ASSIGNMENT
Only the lines below starting at the one containing "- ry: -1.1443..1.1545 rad" and ending at the one containing "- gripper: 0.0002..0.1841" belong in the answer, each copied exactly.

──────── DATA FOR THE TASK ────────

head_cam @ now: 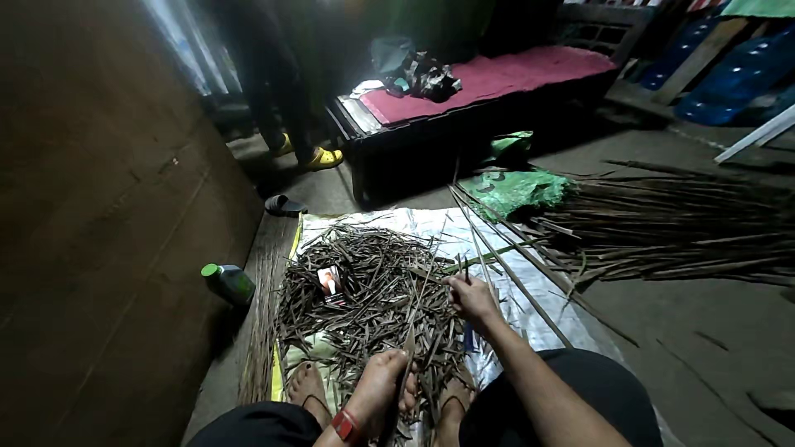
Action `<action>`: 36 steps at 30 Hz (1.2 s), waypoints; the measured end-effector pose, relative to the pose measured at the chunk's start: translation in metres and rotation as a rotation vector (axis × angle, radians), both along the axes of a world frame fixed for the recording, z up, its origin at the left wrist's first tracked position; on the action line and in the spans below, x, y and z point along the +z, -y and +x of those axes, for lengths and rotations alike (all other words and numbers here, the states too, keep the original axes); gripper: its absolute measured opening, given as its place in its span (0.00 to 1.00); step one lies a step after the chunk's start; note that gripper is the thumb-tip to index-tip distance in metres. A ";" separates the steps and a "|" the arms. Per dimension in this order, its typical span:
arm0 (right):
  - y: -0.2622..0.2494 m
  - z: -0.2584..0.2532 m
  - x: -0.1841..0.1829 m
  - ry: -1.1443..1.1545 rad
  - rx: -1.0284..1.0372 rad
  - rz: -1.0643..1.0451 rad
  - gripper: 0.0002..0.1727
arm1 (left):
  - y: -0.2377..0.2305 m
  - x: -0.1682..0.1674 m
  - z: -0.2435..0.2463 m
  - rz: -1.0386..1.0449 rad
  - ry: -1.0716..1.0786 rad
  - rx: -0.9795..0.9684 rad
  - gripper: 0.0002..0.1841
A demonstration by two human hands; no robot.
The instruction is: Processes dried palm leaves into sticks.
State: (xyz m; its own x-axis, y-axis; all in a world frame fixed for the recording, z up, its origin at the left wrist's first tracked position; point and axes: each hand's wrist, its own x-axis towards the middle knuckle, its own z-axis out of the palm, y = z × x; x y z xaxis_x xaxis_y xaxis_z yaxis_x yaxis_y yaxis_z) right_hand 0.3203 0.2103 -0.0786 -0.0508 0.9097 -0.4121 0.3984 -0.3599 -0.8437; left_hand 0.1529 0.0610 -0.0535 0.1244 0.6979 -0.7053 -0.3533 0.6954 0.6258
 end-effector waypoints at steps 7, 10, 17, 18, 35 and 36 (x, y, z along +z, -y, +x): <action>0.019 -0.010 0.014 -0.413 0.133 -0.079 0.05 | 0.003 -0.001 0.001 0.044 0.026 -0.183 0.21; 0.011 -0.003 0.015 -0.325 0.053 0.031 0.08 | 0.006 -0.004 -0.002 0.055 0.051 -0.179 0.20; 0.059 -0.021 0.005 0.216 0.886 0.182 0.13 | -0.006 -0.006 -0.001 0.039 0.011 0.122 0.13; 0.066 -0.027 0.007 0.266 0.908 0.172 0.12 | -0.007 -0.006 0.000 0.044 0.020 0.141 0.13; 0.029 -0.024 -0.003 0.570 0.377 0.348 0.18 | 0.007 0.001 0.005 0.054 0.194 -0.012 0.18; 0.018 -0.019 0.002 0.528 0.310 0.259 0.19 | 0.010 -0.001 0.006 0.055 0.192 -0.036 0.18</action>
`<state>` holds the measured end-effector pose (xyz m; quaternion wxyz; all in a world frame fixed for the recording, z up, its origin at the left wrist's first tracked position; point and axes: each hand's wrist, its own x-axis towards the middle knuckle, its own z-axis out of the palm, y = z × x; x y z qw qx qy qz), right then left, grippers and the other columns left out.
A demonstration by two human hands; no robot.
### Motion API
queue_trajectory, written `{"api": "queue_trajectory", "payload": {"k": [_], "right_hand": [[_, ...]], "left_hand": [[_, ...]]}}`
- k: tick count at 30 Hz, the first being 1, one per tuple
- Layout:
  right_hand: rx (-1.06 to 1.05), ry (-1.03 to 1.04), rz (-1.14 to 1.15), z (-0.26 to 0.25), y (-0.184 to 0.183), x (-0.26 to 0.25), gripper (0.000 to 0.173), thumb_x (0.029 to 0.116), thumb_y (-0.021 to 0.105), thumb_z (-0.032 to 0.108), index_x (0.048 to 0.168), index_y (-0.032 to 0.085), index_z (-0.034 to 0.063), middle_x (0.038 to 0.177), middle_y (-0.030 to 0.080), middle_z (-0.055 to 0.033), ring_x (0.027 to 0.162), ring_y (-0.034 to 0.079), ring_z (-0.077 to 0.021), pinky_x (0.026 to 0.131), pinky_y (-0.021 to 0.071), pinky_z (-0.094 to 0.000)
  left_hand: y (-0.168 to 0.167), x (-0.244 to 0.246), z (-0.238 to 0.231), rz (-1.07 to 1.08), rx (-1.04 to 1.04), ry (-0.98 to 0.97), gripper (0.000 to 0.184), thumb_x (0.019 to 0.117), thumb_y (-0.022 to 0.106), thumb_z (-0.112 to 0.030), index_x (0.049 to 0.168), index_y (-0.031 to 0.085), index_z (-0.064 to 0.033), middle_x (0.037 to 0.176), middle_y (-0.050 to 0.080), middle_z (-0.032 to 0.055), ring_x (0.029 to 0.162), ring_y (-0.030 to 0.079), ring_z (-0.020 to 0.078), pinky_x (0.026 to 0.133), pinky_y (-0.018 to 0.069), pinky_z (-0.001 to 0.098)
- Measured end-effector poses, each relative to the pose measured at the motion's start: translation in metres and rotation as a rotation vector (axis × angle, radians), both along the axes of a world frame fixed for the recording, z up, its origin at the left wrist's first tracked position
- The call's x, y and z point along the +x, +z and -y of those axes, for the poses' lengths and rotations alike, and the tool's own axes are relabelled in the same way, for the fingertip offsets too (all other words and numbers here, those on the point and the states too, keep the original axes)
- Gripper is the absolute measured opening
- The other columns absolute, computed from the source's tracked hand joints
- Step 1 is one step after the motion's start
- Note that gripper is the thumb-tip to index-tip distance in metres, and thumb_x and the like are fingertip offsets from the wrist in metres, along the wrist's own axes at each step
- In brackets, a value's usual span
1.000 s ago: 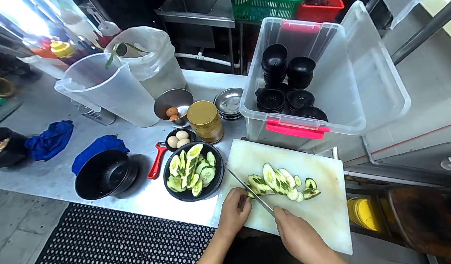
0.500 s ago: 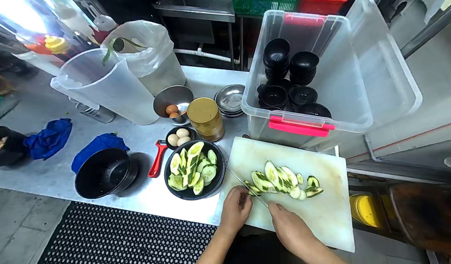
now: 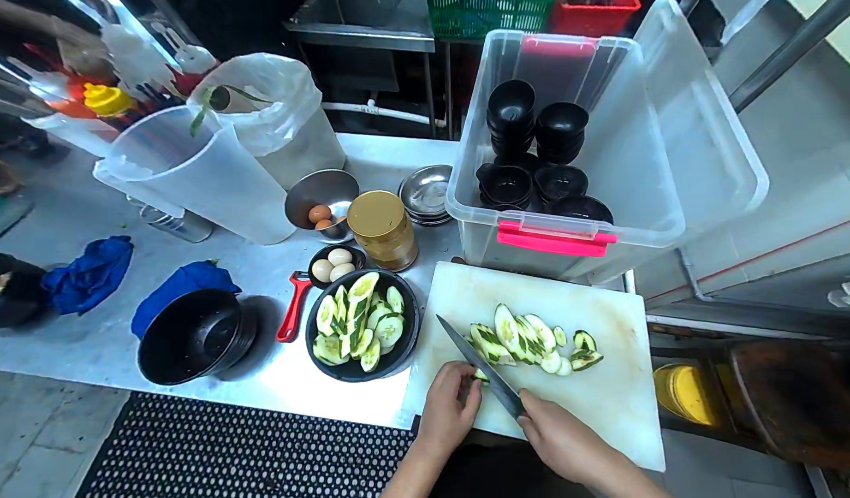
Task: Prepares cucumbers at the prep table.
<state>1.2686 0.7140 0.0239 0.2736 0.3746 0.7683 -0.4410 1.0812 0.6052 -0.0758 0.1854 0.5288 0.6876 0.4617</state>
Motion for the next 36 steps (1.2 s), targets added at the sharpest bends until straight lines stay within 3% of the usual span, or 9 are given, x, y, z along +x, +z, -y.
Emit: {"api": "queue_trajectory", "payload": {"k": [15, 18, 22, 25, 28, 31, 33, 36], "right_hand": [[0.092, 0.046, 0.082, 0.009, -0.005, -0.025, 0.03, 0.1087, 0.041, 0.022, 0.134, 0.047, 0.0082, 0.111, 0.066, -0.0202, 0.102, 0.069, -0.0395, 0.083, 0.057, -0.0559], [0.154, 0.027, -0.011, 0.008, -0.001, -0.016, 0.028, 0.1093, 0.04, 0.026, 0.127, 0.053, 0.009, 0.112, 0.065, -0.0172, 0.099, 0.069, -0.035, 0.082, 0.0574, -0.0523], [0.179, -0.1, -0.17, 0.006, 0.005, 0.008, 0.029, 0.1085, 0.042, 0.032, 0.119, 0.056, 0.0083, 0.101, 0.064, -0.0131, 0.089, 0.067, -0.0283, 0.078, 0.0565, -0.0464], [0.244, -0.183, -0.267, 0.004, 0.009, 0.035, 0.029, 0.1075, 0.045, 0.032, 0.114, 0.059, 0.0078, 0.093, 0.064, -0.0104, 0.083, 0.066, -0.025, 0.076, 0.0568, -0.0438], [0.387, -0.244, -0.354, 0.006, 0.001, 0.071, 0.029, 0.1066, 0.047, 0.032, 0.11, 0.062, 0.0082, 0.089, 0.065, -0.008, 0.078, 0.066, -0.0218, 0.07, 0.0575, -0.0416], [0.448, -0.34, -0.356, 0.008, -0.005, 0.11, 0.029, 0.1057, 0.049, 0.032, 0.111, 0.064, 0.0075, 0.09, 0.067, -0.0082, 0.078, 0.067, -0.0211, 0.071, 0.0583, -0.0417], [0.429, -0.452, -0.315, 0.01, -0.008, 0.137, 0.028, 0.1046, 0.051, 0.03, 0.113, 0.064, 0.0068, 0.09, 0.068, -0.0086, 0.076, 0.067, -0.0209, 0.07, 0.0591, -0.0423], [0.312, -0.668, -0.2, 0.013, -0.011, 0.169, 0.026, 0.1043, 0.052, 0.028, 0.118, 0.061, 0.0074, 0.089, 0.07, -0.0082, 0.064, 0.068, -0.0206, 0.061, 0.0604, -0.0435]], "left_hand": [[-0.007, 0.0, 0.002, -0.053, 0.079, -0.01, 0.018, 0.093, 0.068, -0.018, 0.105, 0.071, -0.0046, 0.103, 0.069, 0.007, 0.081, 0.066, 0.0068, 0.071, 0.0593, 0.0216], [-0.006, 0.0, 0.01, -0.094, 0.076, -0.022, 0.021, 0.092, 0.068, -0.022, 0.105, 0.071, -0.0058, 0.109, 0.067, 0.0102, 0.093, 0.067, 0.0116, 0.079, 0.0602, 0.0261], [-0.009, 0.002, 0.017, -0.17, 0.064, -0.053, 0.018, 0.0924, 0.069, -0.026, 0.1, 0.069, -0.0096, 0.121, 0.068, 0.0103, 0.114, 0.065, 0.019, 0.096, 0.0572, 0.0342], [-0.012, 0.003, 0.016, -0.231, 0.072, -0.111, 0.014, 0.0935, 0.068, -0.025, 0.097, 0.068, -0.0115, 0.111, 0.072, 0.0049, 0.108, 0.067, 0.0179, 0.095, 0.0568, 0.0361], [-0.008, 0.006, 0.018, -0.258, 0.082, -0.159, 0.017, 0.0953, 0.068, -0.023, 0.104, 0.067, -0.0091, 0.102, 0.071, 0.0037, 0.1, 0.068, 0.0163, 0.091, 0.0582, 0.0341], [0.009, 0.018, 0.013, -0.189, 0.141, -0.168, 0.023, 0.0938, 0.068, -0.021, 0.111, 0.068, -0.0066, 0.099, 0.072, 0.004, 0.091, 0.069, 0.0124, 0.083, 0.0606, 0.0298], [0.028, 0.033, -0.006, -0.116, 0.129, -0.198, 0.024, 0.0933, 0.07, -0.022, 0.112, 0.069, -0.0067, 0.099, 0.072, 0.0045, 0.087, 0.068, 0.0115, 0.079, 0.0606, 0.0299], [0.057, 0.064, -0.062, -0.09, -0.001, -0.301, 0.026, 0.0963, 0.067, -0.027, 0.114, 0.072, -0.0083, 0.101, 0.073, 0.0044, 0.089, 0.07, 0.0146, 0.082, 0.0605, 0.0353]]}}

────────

ANSWER SPACE
  - ry: -1.1443..1.1545 rad
  - rx: -1.0284..1.0372 rad
  - rz: -1.0643..1.0451 rad
  - gripper: 0.0002..0.1727
arm1 (left):
  - y: -0.2377..0.2305 m
  - x: -0.1682..0.1674 m
  - z: -0.2435..0.2463 m
  - rz: -1.0386..1.0449 rad
  - ry: -1.0716..1.0786 rad
  - rx: -0.9795..0.9684 rad
  - gripper: 0.0002..0.1841

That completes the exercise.